Some wondered why the City Council had not introduced the criminal code revisions earlier, while Democrats were still in charge. The legislation could have been taken up during the so-called lame duck session, after last November’s election but before the new Congress was sworn in the following January.

"It was anticipated that this Congress would turn for a while," Bowser pointed out in a recent interview. "We would all be foolish to just approach this work in the same way that we were approaching it with a whole different set of players and a different dynamic."

Others blamed Bowser for essentially siding with Republicans. They also blamed Biden, who has supported D.C. statehood but undermined self-government when it seemed to be expedient for him to do so.

"That was very disappointing to me," Holmes Norton told Yahoo News. She said that Biden "simply caved" out of political concerns.

The fractures delighted Republicans. For years, D.C. statehood had been a Democratic cause. Now, it would be Republicans using D.C.’s partial autonomy to force Democrats on Capitol Hill into uncomfortable votes.

According to Allen, the city councilman, the crime bill was only the beginning. "Last week it was the criminal code. This week, it’s going to be about … accountability in policing," he said in a radio interview. "Next it's going to be about trans kids in our schools, or it's going to be our immigrant neighbors, or it's going to be about LGBTQ community."

Allen warned that Republicans were launching an effort "to nationalize and weaponize the politics within the district. And they're going to keep coming and coming for different issues."

Republicans say that with public safety matters, they simply want to make the district safe for visitors — and themselves. It may be harder to justify meddling in laws pertaining to other areas, like recreational drug use or reproductive rights, but given how national American politics has become, that may not make a difference.

"There's no blowback from constituents," said former legislative liaison Hobson. "It's a free shot."

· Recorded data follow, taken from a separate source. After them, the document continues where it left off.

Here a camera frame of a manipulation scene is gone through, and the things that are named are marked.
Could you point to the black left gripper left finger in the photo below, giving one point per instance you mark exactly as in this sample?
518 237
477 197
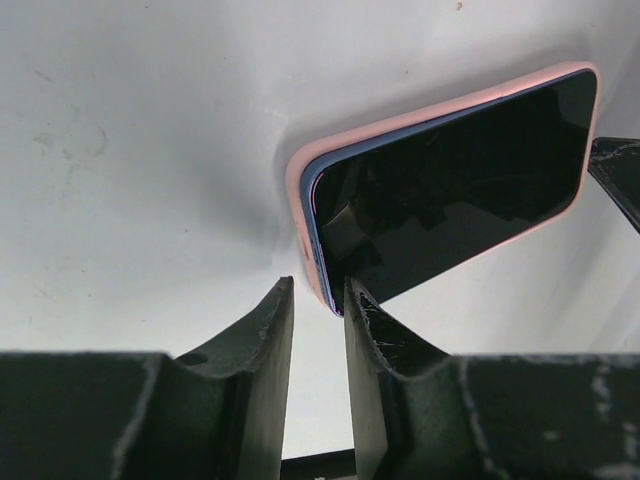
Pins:
215 412

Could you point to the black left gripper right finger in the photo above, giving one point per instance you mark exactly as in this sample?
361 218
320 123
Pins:
421 413

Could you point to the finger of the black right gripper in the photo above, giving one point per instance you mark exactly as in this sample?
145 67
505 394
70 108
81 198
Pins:
615 165

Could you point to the blue smartphone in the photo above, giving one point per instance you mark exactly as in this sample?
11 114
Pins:
450 190

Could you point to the pink phone case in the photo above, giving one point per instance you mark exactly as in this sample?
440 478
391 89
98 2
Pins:
400 120

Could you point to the black table front rail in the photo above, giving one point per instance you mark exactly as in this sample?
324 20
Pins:
330 465

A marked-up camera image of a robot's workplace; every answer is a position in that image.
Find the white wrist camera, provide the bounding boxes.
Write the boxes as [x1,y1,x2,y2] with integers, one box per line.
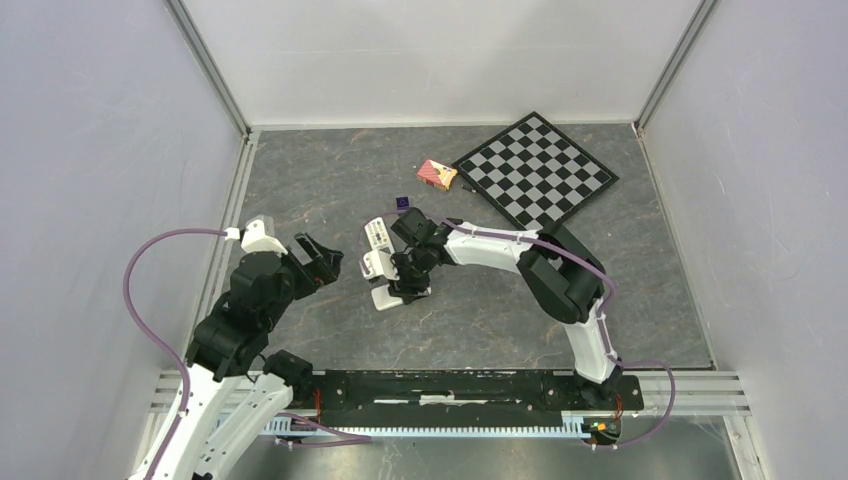
[224,215,288,256]
[360,250,398,282]

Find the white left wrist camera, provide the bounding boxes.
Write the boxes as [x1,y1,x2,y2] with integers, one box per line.
[224,215,288,256]

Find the purple plastic block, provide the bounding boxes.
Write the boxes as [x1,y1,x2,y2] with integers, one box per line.
[395,196,410,211]

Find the red and white remote control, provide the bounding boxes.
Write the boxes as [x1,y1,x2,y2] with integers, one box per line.
[371,285,432,311]

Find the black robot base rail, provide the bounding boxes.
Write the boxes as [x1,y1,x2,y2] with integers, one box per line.
[231,351,647,442]

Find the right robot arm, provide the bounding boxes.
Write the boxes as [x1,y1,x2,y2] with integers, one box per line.
[386,208,622,408]

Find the red playing card box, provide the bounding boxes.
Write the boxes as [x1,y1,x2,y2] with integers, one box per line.
[416,159,458,191]

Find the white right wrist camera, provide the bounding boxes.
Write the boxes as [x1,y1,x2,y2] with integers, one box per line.
[360,250,398,282]

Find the black and white chessboard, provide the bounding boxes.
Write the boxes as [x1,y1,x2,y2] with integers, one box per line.
[452,112,619,230]

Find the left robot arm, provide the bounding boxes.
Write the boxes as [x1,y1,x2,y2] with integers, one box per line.
[123,222,344,479]

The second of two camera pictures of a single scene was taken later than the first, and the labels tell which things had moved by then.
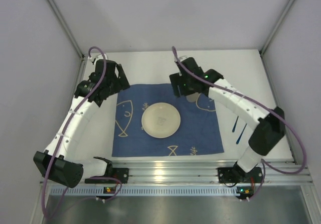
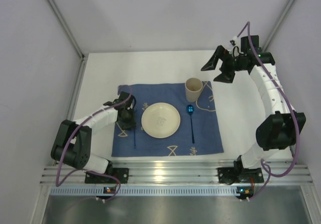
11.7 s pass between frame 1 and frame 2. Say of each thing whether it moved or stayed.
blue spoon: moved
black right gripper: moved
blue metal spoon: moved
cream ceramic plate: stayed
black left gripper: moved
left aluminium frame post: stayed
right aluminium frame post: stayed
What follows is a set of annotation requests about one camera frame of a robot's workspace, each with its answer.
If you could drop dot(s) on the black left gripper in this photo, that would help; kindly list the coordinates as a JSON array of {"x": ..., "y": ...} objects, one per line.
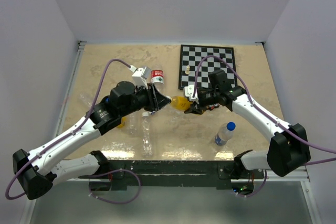
[{"x": 155, "y": 100}]

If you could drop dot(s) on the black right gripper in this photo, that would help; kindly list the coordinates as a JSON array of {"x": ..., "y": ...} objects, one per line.
[{"x": 193, "y": 109}]

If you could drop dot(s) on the yellow tea bottle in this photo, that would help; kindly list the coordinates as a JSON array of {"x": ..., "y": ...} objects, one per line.
[{"x": 180, "y": 103}]

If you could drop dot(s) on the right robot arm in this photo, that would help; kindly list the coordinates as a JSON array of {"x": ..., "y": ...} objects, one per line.
[{"x": 288, "y": 145}]

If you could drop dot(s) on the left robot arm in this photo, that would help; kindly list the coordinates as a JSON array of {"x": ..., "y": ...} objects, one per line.
[{"x": 41, "y": 168}]

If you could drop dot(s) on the clear bottle white cap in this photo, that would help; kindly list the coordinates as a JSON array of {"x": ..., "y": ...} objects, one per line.
[{"x": 139, "y": 122}]

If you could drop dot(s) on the red label clear bottle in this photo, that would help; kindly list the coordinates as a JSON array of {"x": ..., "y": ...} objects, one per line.
[{"x": 157, "y": 77}]

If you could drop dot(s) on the blue cap Pepsi bottle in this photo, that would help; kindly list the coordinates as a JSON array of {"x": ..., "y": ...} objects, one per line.
[{"x": 225, "y": 133}]

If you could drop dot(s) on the long clear crushed bottle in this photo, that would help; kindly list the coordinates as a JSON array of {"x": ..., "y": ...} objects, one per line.
[{"x": 146, "y": 135}]

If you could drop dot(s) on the clear bottle far left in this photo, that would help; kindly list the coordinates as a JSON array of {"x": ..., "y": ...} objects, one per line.
[{"x": 86, "y": 99}]

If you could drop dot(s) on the cartoon fridge magnet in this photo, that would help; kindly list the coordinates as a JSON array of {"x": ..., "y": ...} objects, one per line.
[{"x": 213, "y": 106}]

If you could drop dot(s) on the white chess piece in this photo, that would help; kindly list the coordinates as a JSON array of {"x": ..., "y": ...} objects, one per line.
[{"x": 187, "y": 70}]

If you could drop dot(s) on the black white chessboard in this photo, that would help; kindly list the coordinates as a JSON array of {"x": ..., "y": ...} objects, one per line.
[{"x": 193, "y": 54}]

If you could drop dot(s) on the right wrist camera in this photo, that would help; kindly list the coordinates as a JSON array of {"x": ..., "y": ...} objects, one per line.
[{"x": 190, "y": 93}]

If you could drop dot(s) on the black base frame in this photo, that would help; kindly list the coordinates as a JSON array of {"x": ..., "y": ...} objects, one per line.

Will Reinert, a spokesman for the National Republican Congressional Committee, acknowledged that soft-on-crime attacks were effective. His group has already launched an advertising campaign against Democrats who voted in favor of the criminal code revisions in the House. Many of those Democrats represent districts hundreds or even thousands of miles from Washington, but Reinert argues that the message resonates.

"House Democrats' extreme position on crime — highlighted by the DC vote — puts them in agreement with the most radical, cop-hating wing of their party," Reinert told Yahoo News in a statement. "You better believe we will tell voters they cannot feel safe in their own homes if they vote for a supporter of this bill."

Inside the White House, officials are watching warily as D.C. becomes a new culture war target. They believe the development is a result of Republicans’ lack of substantive policy ideas, as well as the paucity of news-making revelations from hearings that had been billed as explosive.

"It’s pretty clear that this is a stretch," said one Democrat familiar with White House thinking. "Republicans are trying to distract from the hammering they’re taking on Social Security and Medicare."

Republicans, she said, were "grasping at straws.

Siding with the Republicans on the criminal revisions bill was difficult enough, but what will Biden do if both chambers block D.C. legislation concerning police reform or slavery reparations?

Democrats hope those questions will never have to be answered.

"We’re vulnerable," Holmes Norton told Yahoo News. "We're fodder for whatever ails them." She said there was only one surefire way to insulate Washington from Republican attacks: statehood.